The VAI classification enables Supriya Lifescience to maintain uninterrupted supplies of APIs to regulated markets such as the United States, Europe, and Japan.
Dr. Satish Wagh, Executive Chairman & Whole Time Director, Supriya Lifescience Supriya Lifescience Limited, said: “Successful closure of the USFDA inspection with this outcome reflects the strength of our quality systems and our consistent focus on regulatory excellence. It reinforces our position as a reliable API partner for global pharmaceutical companies and strengthens our ability to expand in regulated markets such as the United States. We remain committed to maintaining the highest standards of quality and compliance across all our operations.”
The Lote Parshuram facility is the company’s key manufacturing hub, playing a central role in supporting its global customer base and export-led growth strategy, with 81% of FY25 revenue (₹696 Cr) derived from international markets including the United States.

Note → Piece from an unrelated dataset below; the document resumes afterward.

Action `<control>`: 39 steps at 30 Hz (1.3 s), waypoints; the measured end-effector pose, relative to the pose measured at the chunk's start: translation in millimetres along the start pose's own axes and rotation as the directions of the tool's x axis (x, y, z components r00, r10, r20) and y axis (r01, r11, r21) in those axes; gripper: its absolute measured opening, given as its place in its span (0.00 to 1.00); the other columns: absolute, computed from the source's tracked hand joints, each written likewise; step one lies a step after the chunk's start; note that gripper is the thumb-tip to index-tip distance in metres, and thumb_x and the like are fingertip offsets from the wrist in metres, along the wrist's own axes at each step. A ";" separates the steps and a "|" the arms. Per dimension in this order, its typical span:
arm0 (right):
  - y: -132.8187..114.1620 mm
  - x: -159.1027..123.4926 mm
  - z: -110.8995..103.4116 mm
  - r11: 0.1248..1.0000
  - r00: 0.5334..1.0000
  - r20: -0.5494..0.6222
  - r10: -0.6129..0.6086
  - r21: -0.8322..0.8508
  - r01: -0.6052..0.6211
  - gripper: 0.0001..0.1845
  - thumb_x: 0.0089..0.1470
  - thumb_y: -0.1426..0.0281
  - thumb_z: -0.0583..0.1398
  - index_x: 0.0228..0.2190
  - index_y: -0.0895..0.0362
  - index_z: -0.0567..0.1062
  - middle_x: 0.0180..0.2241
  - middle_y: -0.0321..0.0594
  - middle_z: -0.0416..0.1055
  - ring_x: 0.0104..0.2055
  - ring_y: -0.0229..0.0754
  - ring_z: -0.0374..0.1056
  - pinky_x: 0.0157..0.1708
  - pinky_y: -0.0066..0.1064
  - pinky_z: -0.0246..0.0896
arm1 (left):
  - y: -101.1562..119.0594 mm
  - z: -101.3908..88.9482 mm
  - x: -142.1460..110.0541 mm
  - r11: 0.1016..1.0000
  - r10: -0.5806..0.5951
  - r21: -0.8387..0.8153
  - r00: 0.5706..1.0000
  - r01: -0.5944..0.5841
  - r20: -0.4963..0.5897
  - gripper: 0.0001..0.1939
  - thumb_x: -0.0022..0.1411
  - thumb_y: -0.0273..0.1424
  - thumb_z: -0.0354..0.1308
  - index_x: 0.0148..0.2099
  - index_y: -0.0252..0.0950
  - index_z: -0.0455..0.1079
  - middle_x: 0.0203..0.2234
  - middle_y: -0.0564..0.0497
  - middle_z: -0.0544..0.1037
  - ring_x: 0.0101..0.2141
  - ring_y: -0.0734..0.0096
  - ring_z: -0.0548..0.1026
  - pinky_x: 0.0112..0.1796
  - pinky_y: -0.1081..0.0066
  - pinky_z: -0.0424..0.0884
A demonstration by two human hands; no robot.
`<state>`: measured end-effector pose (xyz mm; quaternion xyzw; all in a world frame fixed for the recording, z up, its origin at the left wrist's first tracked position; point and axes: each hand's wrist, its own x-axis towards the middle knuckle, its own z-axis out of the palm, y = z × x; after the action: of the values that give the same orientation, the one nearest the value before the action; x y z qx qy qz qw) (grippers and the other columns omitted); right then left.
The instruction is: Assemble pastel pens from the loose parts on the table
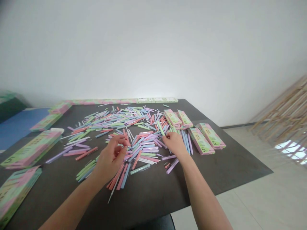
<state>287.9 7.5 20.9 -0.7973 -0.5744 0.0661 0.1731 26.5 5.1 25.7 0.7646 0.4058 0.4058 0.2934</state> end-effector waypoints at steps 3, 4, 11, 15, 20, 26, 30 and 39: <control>17.5 -2.4 5.2 0.997 0.999 0.018 0.039 -0.065 -0.038 0.16 0.55 0.65 0.54 0.28 0.61 0.79 0.30 0.50 0.78 0.36 0.47 0.73 0.32 0.30 0.57 | 3.1 1.5 -3.0 0.999 0.000 0.035 1.000 0.000 0.001 0.14 0.64 0.29 0.48 0.52 0.39 0.58 0.37 0.51 0.71 0.23 0.78 0.69 0.26 0.75 0.64; 21.7 -3.5 7.5 0.995 0.998 0.029 0.047 -0.087 -0.044 0.16 0.54 0.66 0.55 0.28 0.62 0.79 0.31 0.52 0.78 0.37 0.49 0.73 0.33 0.31 0.57 | 1.8 1.6 -3.5 0.999 -0.008 0.039 1.000 0.008 -0.003 0.13 0.64 0.29 0.48 0.52 0.39 0.58 0.36 0.52 0.71 0.23 0.78 0.69 0.26 0.75 0.64; 31.3 -9.5 25.4 0.983 0.993 0.101 0.066 -0.176 -0.048 0.15 0.53 0.67 0.55 0.28 0.63 0.79 0.33 0.56 0.77 0.39 0.52 0.73 0.35 0.33 0.59 | -17.5 -6.7 -0.1 0.992 -0.104 0.064 0.988 0.112 -0.117 0.12 0.62 0.30 0.49 0.49 0.38 0.60 0.35 0.52 0.70 0.21 0.79 0.69 0.24 0.76 0.64; 27.7 -9.7 30.2 0.979 0.991 0.107 0.083 -0.194 -0.061 0.14 0.53 0.68 0.55 0.34 0.65 0.77 0.36 0.58 0.77 0.41 0.53 0.73 0.36 0.34 0.60 | -26.4 -10.0 2.4 0.988 -0.128 0.067 0.976 0.142 -0.178 0.12 0.61 0.30 0.50 0.48 0.38 0.60 0.34 0.52 0.71 0.19 0.79 0.66 0.21 0.77 0.61; 24.2 -10.3 31.9 0.975 0.990 0.105 0.095 -0.208 -0.072 0.15 0.53 0.69 0.56 0.39 0.67 0.72 0.37 0.59 0.76 0.41 0.54 0.72 0.36 0.35 0.59 | -33.6 -8.9 3.2 0.984 -0.132 0.096 0.972 0.153 -0.195 0.13 0.61 0.30 0.51 0.48 0.38 0.62 0.33 0.52 0.72 0.20 0.78 0.67 0.22 0.76 0.60; 19.8 -13.3 27.9 0.970 0.987 0.118 0.106 -0.228 -0.077 0.14 0.55 0.67 0.55 0.39 0.64 0.71 0.34 0.56 0.76 0.39 0.54 0.73 0.33 0.35 0.57 | -34.2 -9.4 0.3 0.989 -0.114 0.078 0.978 0.129 -0.176 0.12 0.61 0.29 0.50 0.48 0.37 0.64 0.32 0.52 0.71 0.19 0.78 0.66 0.22 0.76 0.61; -1.2 -10.2 19.5 0.979 0.994 0.105 -0.019 -0.201 0.040 0.12 0.57 0.66 0.54 0.37 0.60 0.73 0.31 0.49 0.76 0.35 0.50 0.72 0.32 0.33 0.55 | -34.1 -14.5 2.1 0.980 -0.099 0.158 0.988 0.117 -0.117 0.13 0.62 0.29 0.49 0.49 0.37 0.63 0.33 0.51 0.72 0.22 0.75 0.69 0.24 0.74 0.62; -83.1 23.4 34.6 0.862 0.834 0.253 -0.491 0.002 0.507 0.16 0.50 0.79 0.56 0.36 0.53 0.80 0.42 0.41 0.77 0.45 0.44 0.71 0.45 0.29 0.60 | -64.6 -13.6 3.9 0.966 -0.113 0.220 0.987 0.135 -0.112 0.12 0.60 0.26 0.50 0.48 0.38 0.64 0.33 0.51 0.74 0.26 0.70 0.72 0.29 0.71 0.64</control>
<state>210.9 59.7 20.1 -0.6108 -0.7810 0.0977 0.0863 -8.5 42.2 -16.3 0.7452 0.5105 0.3749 0.2084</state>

Continued regulatory comjtpliance at this site remains integral to ensuring reliable supply of APIs to highly regulated markets and reinforcing the company’s position as a trusted global partner.
Supriya Lifescience continues to focus on strengthening its compliance framework, enhancing operational capabilities, and expanding its footprint in regulated markets as part of its long-term growth strategy.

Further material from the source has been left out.